Granite: Train against a sample of images with transcriptionsΒΆ
Much the same as the script to fine tune SmolVLM.
#!/usr/bin/env python
# Granite model training script adapted for RRR
import os
import random
from PIL import Image
import argparse
from RR_utils.hf import HFlogin
from RR_utils.image import cut_image
HFlogin() # Connect to Huggingface Hub - only needed for initial model weights download
from rainfall_rescue.utils.pairs import get_index_list, load_pair, csv_to_json
import torch
from torch.utils.data import Dataset
from transformers import AutoProcessor, AutoModelForImageTextToText, TrainerCallback
from peft import LoraConfig, PeftModel
from trl import SFTTrainer
# Text prompts - system and user
from models.smolvlm.prompts import s_prompt, u_prompt
parser = argparse.ArgumentParser()
parser.add_argument(
"--model_id",
help="Model ID",
type=str,
required=False,
default="ibm-granite/granite-vision-3.3-2b",
)
parser.add_argument(
"--purpose",
help="Training or test or neither",
type=str,
required=False,
default="Training",
)
parser.add_argument(
"--nmax",
help="Maximum number of training cases to use",
type=int,
required=False,
default=100,
)
parser.add_argument(
"--fake",
help="Use fake cases instead of real",
action="store_true",
required=False,
default=False,
)
parser.add_argument(
"--random_seed",
help="Control the set of 'random'; choices",
type=int,
required=False,
default=None,
)
parser.add_argument(
"--epochs",
help="Number of epochs to train",
type=int,
required=False,
default=3,
)
parser.add_argument(
"--run_id",
help="Identifier for this training run",
type=str,
required=True,
default=None,
)
parser.add_argument(
"--patch_size",
help="Image patch size (pixels)",
type=int,
required=False,
default=None,
)
clargs = parser.parse_args()
device = "cuda" if torch.cuda.is_available() else "cpu"
# Convert dataset to OAI messages
def format_data(sample):
# Desired output is JSON ormated csv data
assistant_message = csv_to_json(sample[2])

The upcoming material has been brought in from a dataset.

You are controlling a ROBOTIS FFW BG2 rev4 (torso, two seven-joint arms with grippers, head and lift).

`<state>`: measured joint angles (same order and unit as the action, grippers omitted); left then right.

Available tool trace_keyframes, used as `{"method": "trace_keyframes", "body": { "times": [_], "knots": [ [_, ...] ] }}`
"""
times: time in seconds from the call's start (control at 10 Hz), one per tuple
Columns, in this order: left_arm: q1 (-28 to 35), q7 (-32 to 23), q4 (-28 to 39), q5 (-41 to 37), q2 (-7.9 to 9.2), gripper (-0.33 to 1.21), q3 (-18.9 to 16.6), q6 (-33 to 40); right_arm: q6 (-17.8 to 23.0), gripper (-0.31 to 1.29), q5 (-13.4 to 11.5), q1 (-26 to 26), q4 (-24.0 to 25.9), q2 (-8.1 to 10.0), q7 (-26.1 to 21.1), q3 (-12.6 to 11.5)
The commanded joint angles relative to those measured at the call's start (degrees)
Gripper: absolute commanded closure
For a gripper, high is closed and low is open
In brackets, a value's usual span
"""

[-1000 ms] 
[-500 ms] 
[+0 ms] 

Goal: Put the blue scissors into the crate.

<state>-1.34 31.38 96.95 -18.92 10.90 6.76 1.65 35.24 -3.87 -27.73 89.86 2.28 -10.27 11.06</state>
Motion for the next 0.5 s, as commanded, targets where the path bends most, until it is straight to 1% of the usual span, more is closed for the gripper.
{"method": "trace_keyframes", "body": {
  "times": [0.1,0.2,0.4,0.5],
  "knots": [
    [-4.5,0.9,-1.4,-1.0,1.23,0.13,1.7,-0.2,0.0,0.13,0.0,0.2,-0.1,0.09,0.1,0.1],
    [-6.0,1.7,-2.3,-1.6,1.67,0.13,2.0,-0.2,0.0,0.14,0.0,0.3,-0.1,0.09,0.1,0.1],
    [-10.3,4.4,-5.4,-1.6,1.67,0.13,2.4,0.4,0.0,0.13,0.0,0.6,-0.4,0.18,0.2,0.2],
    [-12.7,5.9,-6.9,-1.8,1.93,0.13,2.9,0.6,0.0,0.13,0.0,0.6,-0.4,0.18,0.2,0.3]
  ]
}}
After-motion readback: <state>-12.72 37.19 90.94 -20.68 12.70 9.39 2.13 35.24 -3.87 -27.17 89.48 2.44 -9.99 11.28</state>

# Cut the image into squares
img = sample[1]
if clargs.patch_size is not None:
blocks = cut_image(img, clargs.patch_size, overlap=0.1)
else:
blocks = [img] # Use the whole image if no patch size is specified
return {
"messages": [
{
"role": "system",
"content": [{"type": "text", "text": s_prompt}],
},
{
"role": "user",
"content": [{"type": "image", "image": block} for block in blocks]
+ [
{
"type": "text",
"text": s_prompt,
},
{
"type": "text",
"text": u_prompt,
},
],
},
{
"role": "assistant",
"content": [{"type": "text", "text": assistant_message}],
},
],
}
# Make a training dataset from the RR image/CSV pairs
class RRTrainingDataset(Dataset):
def __init__(self, max_n=None, seed=None):
if clargs.purpose.lower() == "test":
self.labels = get_index_list(
max_n=max_n, seed=seed, fake=clargs.fake, training=False
)
elif clargs.purpose[:5].lower() == "train":
self.labels = get_index_list(
max_n=max_n, seed=seed, fake=clargs.fake, training=True
)
else:
self.labels = get_index_list(
max_n=max_n, seed=seed, fake=clargs.fake, training=None
)
if clargs.random_seed is not None:
torch.manual_seed(clargs.random_seed)
random.seed(clargs.random_seed)
def __len__(self):
return len(self.labels)
def __getitem__(self, idx):
img, csv = load_pair(self.labels[idx])
return self.labels[idx], img, csv
dataset = RRTrainingDataset(max_n=clargs.nmax, seed=clargs.random_seed)
# Convert dataset to OAI messages
dataset = [format_data(sample) for sample in dataset]
# Load model and tokenizer
processor = AutoProcessor.from_pretrained(clargs.model_id)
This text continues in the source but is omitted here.